Учитывая сходство патогенетических механизмов развития печеночной недостаточности в клинике и при создании адекватной модели ее развития в эксперименте (как показано выше), результаты представленного эксперимента могут быть правомерно экстраполированы на человека.

Таким образом, применение суммарной РНК из ММСК КМ в соответствии с предлагаемым способом будет способствовать безопасной восстановительной регенерации печени, т.к. препарат суммарной РНК не несет в своей структуре малигнизирующих и мутационных свойств, не обладает иммуноспецифичностью и пригоден для многократного (курсового) применения.

1. Способ лечения печеночной недостаточности, в котором выделяют из костного мозга донора мононуклеарную фракцию клеток, затем после их культивирования выделяют из них фракцию мультипотентных мезенхимальных стромальных клеток костного мозга (ММСК КМ), далее из полученной фракции выделяют суммарную РНК ММСК КМ и вводят ее пациенту в эффективном количестве.

2. Способ по п. 1, отличающийся тем, что суммарную РНК ММСК КМ вводят внутрибрюшинно.

3. Способ по п. 1, отличающийся тем, что суммарную РНК ММСК КМ вводят в паренхиму печени или внутрипортально.
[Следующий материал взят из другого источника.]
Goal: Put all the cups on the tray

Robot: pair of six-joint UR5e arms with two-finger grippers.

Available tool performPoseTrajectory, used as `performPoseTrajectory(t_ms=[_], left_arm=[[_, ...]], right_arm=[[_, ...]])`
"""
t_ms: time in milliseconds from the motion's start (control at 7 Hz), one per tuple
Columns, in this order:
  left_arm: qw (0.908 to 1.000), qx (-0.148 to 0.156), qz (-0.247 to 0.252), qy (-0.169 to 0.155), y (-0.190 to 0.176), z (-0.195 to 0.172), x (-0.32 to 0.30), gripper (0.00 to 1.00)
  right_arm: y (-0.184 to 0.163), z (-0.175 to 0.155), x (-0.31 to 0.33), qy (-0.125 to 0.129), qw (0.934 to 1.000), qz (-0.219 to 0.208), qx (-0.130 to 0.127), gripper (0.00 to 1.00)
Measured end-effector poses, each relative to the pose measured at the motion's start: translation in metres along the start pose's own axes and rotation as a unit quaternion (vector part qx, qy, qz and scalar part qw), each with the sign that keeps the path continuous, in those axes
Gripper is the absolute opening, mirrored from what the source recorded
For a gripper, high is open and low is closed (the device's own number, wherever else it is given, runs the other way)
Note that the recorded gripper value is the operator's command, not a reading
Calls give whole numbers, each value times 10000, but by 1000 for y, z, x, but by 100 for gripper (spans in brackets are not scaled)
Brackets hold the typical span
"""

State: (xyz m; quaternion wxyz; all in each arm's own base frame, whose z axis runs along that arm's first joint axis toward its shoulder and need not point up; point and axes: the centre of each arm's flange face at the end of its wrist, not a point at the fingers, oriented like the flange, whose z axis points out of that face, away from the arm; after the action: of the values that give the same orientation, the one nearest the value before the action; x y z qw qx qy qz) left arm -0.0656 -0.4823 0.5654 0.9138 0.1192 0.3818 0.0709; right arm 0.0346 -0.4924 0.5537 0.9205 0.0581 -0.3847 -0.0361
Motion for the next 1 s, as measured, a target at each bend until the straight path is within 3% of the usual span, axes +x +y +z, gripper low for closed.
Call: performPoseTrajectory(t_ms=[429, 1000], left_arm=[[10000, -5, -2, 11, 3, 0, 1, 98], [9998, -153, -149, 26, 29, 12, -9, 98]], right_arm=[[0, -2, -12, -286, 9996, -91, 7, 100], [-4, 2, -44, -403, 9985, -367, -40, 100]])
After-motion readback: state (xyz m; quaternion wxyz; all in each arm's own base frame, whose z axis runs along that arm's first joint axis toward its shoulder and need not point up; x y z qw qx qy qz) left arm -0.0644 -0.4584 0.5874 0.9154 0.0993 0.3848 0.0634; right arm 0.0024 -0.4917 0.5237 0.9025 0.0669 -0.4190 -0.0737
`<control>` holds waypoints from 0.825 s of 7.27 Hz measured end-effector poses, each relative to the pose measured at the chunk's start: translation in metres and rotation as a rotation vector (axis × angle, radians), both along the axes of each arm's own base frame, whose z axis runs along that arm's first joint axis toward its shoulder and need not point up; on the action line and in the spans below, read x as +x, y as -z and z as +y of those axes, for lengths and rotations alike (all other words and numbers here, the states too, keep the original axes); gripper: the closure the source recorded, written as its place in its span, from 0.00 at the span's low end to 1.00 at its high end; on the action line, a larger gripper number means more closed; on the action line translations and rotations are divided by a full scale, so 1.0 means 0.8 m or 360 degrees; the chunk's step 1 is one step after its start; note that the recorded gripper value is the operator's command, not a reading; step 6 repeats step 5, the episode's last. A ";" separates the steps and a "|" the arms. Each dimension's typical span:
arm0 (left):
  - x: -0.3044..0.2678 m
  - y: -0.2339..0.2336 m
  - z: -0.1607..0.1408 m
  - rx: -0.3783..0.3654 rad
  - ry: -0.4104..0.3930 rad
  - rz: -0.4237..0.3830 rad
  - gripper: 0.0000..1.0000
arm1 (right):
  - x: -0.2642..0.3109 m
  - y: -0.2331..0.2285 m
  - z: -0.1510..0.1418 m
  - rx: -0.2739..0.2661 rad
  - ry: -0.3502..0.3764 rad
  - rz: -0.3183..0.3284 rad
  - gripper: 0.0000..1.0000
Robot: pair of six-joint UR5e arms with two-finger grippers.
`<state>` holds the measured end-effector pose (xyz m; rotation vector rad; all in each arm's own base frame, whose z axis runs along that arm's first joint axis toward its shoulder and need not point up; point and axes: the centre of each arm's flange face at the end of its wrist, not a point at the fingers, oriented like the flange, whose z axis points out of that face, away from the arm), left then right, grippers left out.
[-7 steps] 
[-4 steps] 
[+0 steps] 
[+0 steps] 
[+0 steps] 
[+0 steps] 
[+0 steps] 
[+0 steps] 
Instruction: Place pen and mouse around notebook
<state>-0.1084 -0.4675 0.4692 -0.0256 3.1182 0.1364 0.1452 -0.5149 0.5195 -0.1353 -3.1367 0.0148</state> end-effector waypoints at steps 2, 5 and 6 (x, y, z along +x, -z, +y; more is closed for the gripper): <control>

4. Способ по п. 1, отличающийся тем, что суммарную РНК ММСК КМ вводят подкожно, внутримышечно или внутривенно.

5. Способ по п. 1, отличающийся тем, что суммарную РНК ММСК КМ вводят пациенту в дозе 1-3 мг вещества в сутки, по меньшей мере, три раза с интервалом между первым и вторым введениями 1-3 суток, а затем с интервалом 2-5 суток.